■ Work item: Reproduce, exactly and in full, only the lines below from the one containing "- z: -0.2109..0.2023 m" through the one containing "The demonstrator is".

■ Given data:

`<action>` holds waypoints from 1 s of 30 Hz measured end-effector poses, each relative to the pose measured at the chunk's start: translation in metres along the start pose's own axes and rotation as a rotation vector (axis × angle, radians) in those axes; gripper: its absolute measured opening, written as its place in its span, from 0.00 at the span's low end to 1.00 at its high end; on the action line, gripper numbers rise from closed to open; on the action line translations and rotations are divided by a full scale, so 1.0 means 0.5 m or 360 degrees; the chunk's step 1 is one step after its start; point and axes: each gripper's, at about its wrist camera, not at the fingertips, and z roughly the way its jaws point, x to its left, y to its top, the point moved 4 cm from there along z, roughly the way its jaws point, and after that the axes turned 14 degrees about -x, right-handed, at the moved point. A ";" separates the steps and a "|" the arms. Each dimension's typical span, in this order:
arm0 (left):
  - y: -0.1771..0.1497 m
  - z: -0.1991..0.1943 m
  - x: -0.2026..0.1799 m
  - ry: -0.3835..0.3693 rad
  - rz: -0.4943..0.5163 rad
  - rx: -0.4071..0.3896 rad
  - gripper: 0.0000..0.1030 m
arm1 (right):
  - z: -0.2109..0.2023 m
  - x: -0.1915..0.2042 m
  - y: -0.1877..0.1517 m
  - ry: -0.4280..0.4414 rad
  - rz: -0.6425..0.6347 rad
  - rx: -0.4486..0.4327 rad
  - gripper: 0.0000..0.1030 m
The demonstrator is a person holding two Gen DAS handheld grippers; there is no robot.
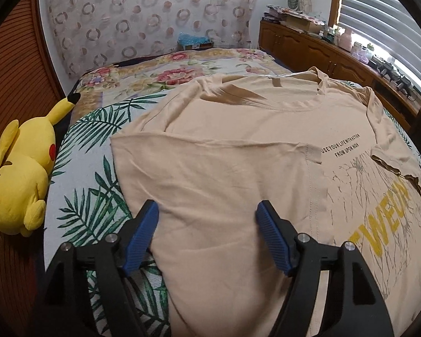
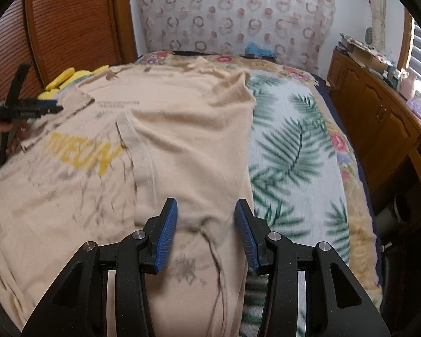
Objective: Fold small clothes
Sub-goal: 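Smooth the folded shirt edge with the right gripper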
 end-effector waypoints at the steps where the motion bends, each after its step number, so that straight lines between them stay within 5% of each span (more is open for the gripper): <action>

■ Your solution:
  - z: -0.2109..0.2023 m
  - x: -0.1915..0.2042 m
  - y: -0.1877..0.1517 m
  - ry: -0.4280..0.4414 rad
  - rz: -0.6425..0.6347 rad
  - rx: -0.4486..0.4327 rad
  - gripper: 0.0000..0.1030 m
The demonstrator is a person holding two Gen DAS handheld grippers; there is no robot.

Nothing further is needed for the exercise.